Altamont files grievance over reservoir for second year

KNOX — The village of Altamont is challenging the town of Knox over the value of its reservoir for the second year in a row, while the lawsuit it filed last summer is getting close to trial.

Knox has assessed the 303-acre parcel located on Sturgess Road at $1.6 million, with a taxable value just over $1 million, said town assessor Russ Pokorny. Altamont has instead found the reservoir is worth less than a quarter of that: $390,000, or about $240,00 in taxable value.

According to Knox town attorney John Dorfman, the lawsuit is a special proceeding under Article 7 of the Real Property Tax Law, with the village of Altamont claiming that the 2016 assessment is incorrect. It was filed in late summer last year, he said.

“Our [the town of Knox’s] position is that the assessment is proper in all forms,” said Dorfman.

The bench trial is scheduled to be held by Judge Margaret Walsh in Albany County Supreme Court. Dorfman expects a trial date will be set sometime soon, with the trial most likely being held “sooner versus later.”

Altamont stopped using the reservoir after switching to a well, said Pokorny, but he argues there is still value in the reservoir as an alternative source of water.

“Water’s a really valuable commodity,” he said.

He said he hopes the litigation will be finished in a matter of months.

Pokorny said that the assessment of the reservoir is based on a 20-year-old valuation conducted by the town with assistance from the state. He noted that, while this is an assessment based off of a 20-year-old valuation, it’s not unusual.

Unlike most properties that are evaluated by the town assessor, utilities like the reservoir must be evaluated by an assessor from the New York State Office of Real Property Tax Services, according to Dorfman.

“It’s extremely expensive to do,” he said.

The reservoir was built at the turn of the 19th Century, using an already existing natural body of water. In the 1950s, the village switched to a groundwater-source because it was safer, but has since still had to maintain the dam that prevents the reservoir from flooding nearby property.

In Altamont’s Comprehensive Plan, written in 2006, the reservoir is listed as a resource in the village, and there are guidelines to ensure its protection.

In January, Altamont’s village board voted in favor of a contract with an appraisal consultant for $8,500, plus $175 per hour of work not under the contract, and to pay engineers Barton & Loguidice $2,440 for an assessed value report. Knox had decided a month before not to pay for an appraisal.

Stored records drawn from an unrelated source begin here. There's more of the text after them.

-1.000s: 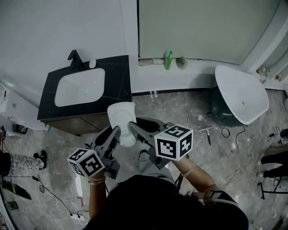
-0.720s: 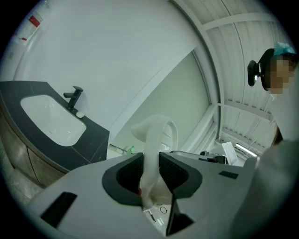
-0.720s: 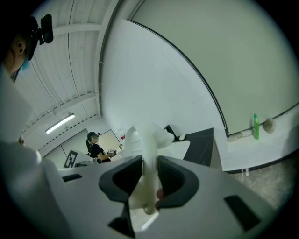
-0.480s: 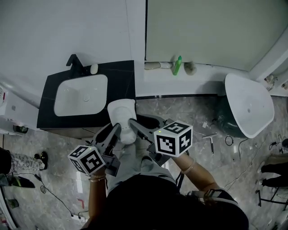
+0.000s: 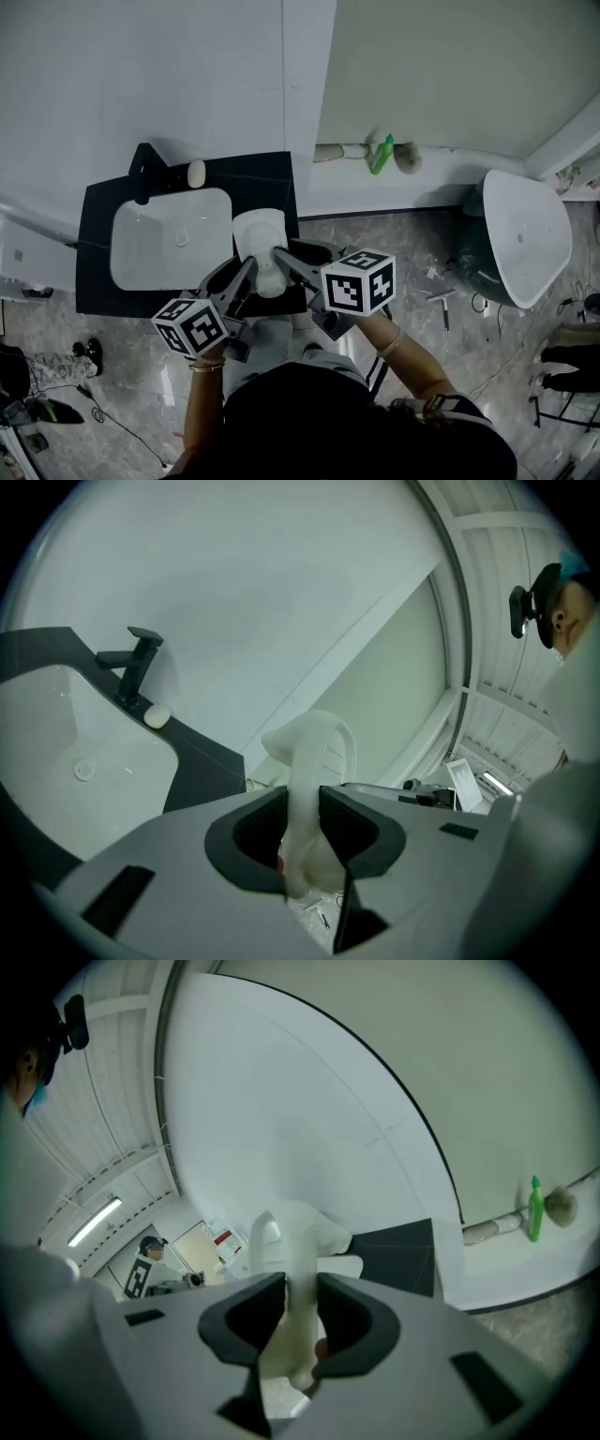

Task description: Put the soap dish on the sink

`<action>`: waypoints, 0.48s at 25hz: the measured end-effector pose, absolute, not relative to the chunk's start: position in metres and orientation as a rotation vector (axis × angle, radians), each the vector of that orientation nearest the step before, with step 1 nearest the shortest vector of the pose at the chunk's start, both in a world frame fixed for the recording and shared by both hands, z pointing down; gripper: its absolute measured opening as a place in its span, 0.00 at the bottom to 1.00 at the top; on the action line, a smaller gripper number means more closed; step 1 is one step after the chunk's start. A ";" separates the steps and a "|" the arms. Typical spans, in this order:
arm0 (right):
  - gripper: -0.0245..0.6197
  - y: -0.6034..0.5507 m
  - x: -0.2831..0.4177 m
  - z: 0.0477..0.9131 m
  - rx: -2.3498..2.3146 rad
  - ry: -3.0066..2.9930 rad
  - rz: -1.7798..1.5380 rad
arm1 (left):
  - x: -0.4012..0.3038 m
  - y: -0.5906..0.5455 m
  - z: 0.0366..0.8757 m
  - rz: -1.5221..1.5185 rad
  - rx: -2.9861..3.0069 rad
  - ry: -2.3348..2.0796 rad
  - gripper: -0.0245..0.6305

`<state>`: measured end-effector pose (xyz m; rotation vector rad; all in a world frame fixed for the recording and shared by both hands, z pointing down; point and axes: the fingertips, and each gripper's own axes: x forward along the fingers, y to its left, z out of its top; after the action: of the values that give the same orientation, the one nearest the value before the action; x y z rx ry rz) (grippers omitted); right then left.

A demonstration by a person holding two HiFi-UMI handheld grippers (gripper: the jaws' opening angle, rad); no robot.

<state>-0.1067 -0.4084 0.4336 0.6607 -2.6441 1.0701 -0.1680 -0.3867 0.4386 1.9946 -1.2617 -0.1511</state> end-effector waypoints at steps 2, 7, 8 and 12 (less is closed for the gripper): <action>0.20 -0.427 -0.115 0.442 0.659 -2.638 1.085 | -0.177 -0.406 0.446 -0.126 2.000 -1.261 0.21; 0.20 -0.477 -0.133 0.466 0.663 -2.623 1.101 | -0.195 -0.457 0.469 -0.078 1.997 -1.247 0.21; 0.20 -0.491 -0.136 0.472 0.666 -2.617 1.108 | -0.198 -0.471 0.475 -0.074 1.990 -1.244 0.21; 0.20 -0.533 -0.147 0.495 0.672 -2.597 1.120 | -0.209 -0.513 0.499 -0.098 1.943 -1.226 0.21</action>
<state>-0.1471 -0.5332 0.4949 0.6723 -2.5967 1.1196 -0.2093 -0.5126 0.4991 1.9429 -1.2255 -0.0979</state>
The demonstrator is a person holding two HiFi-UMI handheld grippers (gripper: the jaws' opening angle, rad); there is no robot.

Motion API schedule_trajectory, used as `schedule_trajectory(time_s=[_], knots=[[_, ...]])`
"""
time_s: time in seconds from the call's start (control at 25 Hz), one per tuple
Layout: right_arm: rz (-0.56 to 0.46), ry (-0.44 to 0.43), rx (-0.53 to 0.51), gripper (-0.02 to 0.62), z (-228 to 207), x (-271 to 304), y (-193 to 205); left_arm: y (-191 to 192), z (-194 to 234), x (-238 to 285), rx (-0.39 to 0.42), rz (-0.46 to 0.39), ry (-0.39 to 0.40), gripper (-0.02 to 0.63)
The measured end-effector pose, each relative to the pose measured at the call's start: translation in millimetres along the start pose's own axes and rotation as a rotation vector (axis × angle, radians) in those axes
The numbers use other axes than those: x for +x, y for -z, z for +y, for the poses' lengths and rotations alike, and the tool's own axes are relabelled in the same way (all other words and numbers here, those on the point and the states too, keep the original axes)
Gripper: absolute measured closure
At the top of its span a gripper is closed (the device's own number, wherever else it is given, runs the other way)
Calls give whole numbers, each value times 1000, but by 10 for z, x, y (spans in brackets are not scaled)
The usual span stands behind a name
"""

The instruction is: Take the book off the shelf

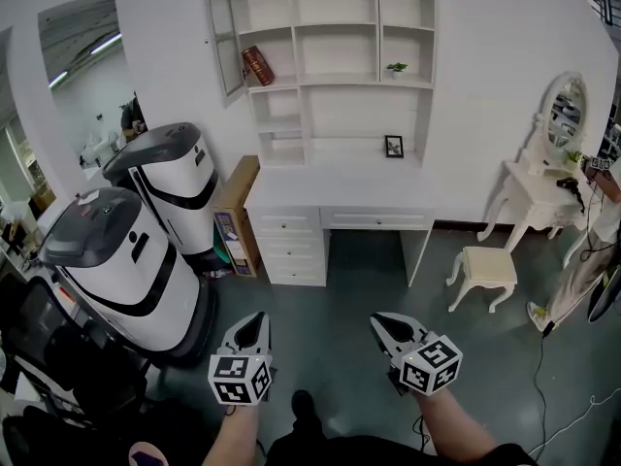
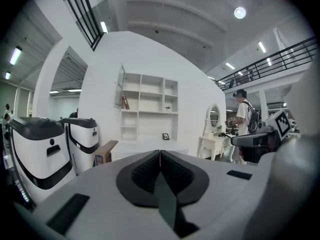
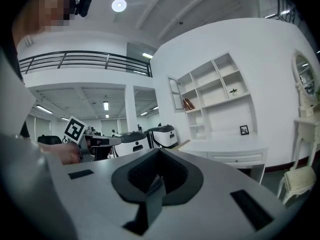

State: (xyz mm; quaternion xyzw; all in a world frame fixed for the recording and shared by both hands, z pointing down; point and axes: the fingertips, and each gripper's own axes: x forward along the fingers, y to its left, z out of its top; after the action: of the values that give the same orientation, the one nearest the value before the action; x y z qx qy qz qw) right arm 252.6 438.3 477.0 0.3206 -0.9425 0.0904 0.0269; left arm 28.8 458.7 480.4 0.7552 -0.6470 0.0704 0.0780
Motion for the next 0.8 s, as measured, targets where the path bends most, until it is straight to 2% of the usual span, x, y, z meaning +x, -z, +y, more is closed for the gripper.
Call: schedule_trajectory(time_s=[0.2,0.36,0.6,0.8], knots=[[32,29,-4,581,-251,499,3,-24,353,537,-29,-5,41,595],[37,53,-2,581,-496,1100,-126,-218,763,1063,-24,-18,74,595],[59,50,13,581,-660,2053,-276,-489,1456,1712,-7,-13,97,595],[91,46,37,581,-766,2743,-288,-535,1933,2067,-3,2,110,595]])
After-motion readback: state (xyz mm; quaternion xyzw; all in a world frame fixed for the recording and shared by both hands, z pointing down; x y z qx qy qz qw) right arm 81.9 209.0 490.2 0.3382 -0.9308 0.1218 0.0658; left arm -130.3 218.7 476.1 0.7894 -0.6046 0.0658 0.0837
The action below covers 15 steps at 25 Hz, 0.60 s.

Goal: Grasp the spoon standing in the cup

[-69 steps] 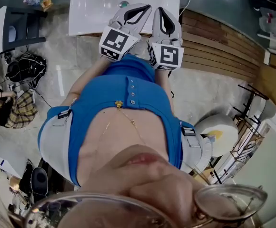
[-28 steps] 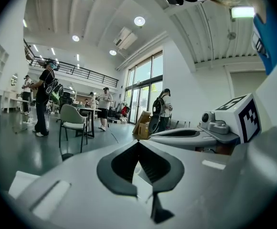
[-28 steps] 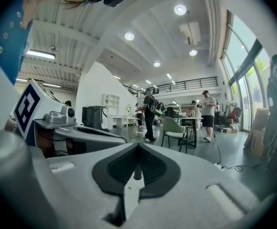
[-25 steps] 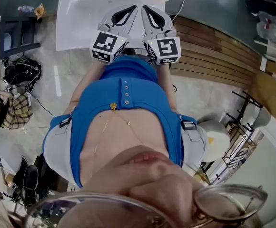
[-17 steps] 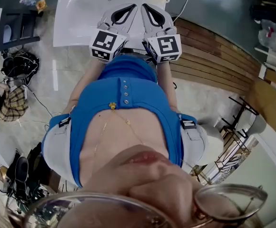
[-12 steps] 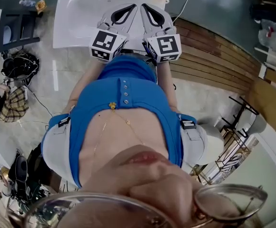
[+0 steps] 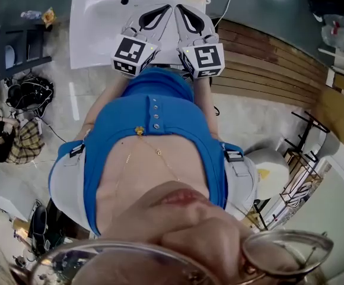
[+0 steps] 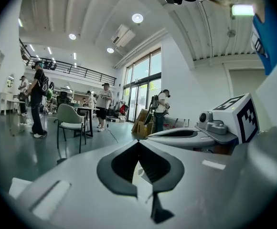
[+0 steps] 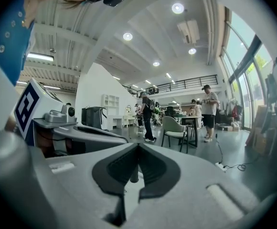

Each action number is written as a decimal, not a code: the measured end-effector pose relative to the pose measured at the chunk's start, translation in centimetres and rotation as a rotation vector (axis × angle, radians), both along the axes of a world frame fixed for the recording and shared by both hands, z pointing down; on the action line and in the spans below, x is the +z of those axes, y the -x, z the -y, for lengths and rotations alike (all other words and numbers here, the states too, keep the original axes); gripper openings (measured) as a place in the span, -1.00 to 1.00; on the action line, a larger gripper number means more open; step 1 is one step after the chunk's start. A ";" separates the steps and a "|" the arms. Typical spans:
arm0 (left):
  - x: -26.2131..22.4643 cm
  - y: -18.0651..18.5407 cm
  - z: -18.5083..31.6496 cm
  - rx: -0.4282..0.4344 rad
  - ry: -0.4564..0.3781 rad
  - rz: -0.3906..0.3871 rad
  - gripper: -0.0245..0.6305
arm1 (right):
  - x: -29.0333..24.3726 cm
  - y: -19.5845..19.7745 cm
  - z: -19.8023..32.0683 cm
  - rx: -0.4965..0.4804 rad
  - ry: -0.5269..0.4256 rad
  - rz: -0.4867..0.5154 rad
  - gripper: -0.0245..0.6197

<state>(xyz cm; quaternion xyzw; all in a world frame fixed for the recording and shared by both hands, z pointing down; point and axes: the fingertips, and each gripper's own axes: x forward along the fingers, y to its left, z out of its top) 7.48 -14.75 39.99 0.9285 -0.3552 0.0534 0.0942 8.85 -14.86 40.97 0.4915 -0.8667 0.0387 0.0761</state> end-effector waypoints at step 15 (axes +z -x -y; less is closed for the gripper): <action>0.4 1.4 0.1 0.038 0.004 -0.004 -0.93 | 0.4 0.8 0.4 0.046 0.009 -0.025 -0.92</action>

Catherine Hasbrouck, village treasurer for Altamont, said that action allows for the consultant who originally estimated the value of the reservoir for the village to make a more thorough report.

Should the judge rule in the village’s favor, and the town not file an appeal, Altamont will likely be awarded a partial refund of the taxes it paid on the property last year, said Dorfman. This includes refunds from the town of Knox, the Knox fire district, and the Guilderland School District. The parcel is exempt from county taxes.

The refund would be paid to Altamont by the county as soon as possible, said Dorfman. The local government agencies that had collected the taxes will pay back the county the following year.

The ruling would also be set for three years — whether it is ruled in Knox’s favor or Altamont’s. Unless an appeal is immediately filed, the assessment could not be challenged in court for that length of time.

Pokorny estimates that Knox taxpayers would have to contribute $3,000 more in taxes, and the Guilderland School District residents would have to pay $24,000 more, should the ruling be in Altamont’s favor.

The village last asked the school district for an exemption on the reservoir a little less than three years ago. Neil Sanders, Guilderland School District’s Assistant Superintendent for Business, said that there hasn’t been a request since.

According to Sanders, should the village win the case, the change in the assessment would effectively be a shift in who pays the taxes — from the village residents to the school district residents outside of the village. There are four towns within the school district — Guilderland, Bethlehem, New Scotland, and Knox — where the properties go through an apportionment process in which a state equalization rate is used along with the assessed value to calculate full value to put the towns on equal footing and determine how the tax levy should be split across the four towns. In Guilderland, which is the only one of the towns that Sanders could immediately estimate the change, a win for Altamont would mean an average $1.90 per household for most taxpayers in the school district and ten cents for the library.

Altamont’s mayor, Kerry Dineen, responded to an inquiry from The Enterprise via email, saying she had no new information to give since the village filed with the court in April.

Jason Shaw, an attorney from the firm Whiteman, Osterman, & Hanna LLP, who represents the village, could not be reached for comment.